American Country Holdings Inc.
Audit Committee

CHARTER

Status

    The Audit Committee is appointed by the Board of Directors to assist the Board in monitoring (i) the integrity of the financial statements of the Company, including the adequacy of the internal financial controls, (ii) compliance by the Company with legal and regulatory requirements, and (iii) the independence and performance of the Company's auditors.

Membership

    The Audit Committee will consist of three or more directors all of whom in the judgment of the Board of Directors will be independent. Each member will in the judgment of the Board of Directors have the ability to read and understand the Company's basic financial statements or will, at the time of appointment, undertake training for that purpose. At least one member of the Audit Committee will, in the judgment of the Board of Directors, have accounting or financial management expertise. The Audit Committee will annually appoint a chairman.

Responsibilities

1.
Review with members of the public accounting firm selected as outside auditors for the Company the scope of the prospective audit, the estimated fees therefor and such other matters pertaining to such audit as the Audit Committee may deem appropriate; receive copies of the annual comments from the outside auditors on accounting procedures and systems of control; and review with them any questions, comments or suggestions they may have relating to the internal controls, accounting practices or procedures of the Company or its subsidiaries.

2.
Review, at least annually, the then current and future programs of the Company's accounting staff, including the procedure for assuring implementation of accepted recommendations made by the auditors.

3.
Make or cause to be made, from time to time, such other examinations or reviews as the Audit Committee may deem advisable with respect to the adequacy of the systems of internal controls and accounting practices of the Company and its subsidiaries and with respect to current accounting trends and developments, and take such action with respect thereto as may be deemed appropriate.

4.
Recommend annually, for approval by the Board of Directors, the public accounting firm to be outside auditors for the Company and set their compensation.

5.
Review with management and the public accounting firm selected as outside auditors for the Company the annual and quarterly financial statements of the Company and any material changes in accounting principles or practices used in preparing the statements prior to the filing of a report on Form 10K or 10Q with the Securities and Exchange Commission; such review to include the items required by SAS 61 as in effect at that time in the case of the annual statements and SAS 71 as in effect at that time in the case of the quarterly statements.

6.
Receive from the outside auditors the report required by Independence Standards Board Standard No. 1 as in effect at that time and discuss it with the outside auditors.

7.
Review through reports from management, legal counsel and other third parties, (i) the status of compliance with laws, regulations, and internal procedures, (ii) contingent liabilities and risks that may be material to the Company, (iii) the scope and status of systems designed to assure Company compliance with laws, regulations and internal procedures, and (iv) major legislative and regulatory developments which could materially impact the Company's contingent liabilities and risks.

8.
Review on an annual basis with the Company's independent actuaries the adequacy of the Company's reserves.

Meetings

    The Audit Committee will meet four (4) times each year and at such other times as it deems necessary to fulfill its responsibilities.

Report

    The Audit Committee will prepare a report each year concerning its compliance with this charter for inclusion in the Company's proxy statement relating to the election of directors.

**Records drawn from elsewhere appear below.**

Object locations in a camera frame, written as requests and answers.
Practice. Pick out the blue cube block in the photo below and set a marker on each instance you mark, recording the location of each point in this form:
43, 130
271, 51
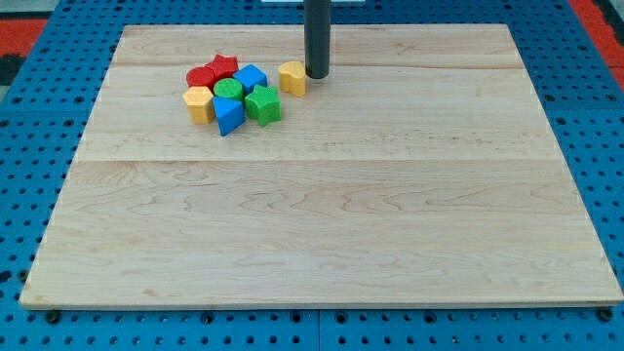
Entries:
250, 76

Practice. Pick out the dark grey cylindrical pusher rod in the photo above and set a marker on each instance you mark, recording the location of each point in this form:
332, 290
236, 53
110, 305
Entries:
317, 37

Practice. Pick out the green cylinder block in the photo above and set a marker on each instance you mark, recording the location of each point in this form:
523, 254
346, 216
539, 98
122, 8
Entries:
229, 88

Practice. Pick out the light wooden board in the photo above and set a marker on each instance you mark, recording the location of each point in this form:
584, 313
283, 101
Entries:
421, 173

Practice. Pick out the yellow heart block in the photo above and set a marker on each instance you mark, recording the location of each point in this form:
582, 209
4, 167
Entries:
292, 78

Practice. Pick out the red cylinder block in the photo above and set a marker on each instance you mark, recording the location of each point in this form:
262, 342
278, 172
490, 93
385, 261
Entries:
200, 76

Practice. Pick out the yellow hexagon block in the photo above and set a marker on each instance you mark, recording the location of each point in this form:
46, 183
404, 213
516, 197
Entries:
199, 103

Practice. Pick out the green star block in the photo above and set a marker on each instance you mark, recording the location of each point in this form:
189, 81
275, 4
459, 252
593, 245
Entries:
263, 105

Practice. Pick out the blue triangle block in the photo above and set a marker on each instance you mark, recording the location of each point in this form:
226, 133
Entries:
229, 114

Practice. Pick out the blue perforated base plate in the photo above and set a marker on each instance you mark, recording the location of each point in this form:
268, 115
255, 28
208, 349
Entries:
571, 56

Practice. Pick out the red star block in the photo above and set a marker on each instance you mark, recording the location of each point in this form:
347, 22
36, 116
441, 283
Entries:
223, 66

    While the Audit Committee has the responsibilities and powers set forth in this Charter, it is not the duty of the Audit Committee to plan or conduct audits or to determine that the Company's financial statements are complete and accurate and are in accordance with generally accepted accounting principles. Nor is it the duty of the Audit Committee to conduct investigations, to resolve disagreements, if any, between management and the independent auditor or to assure compliance with laws and regulations and the Company's Code of Conduct.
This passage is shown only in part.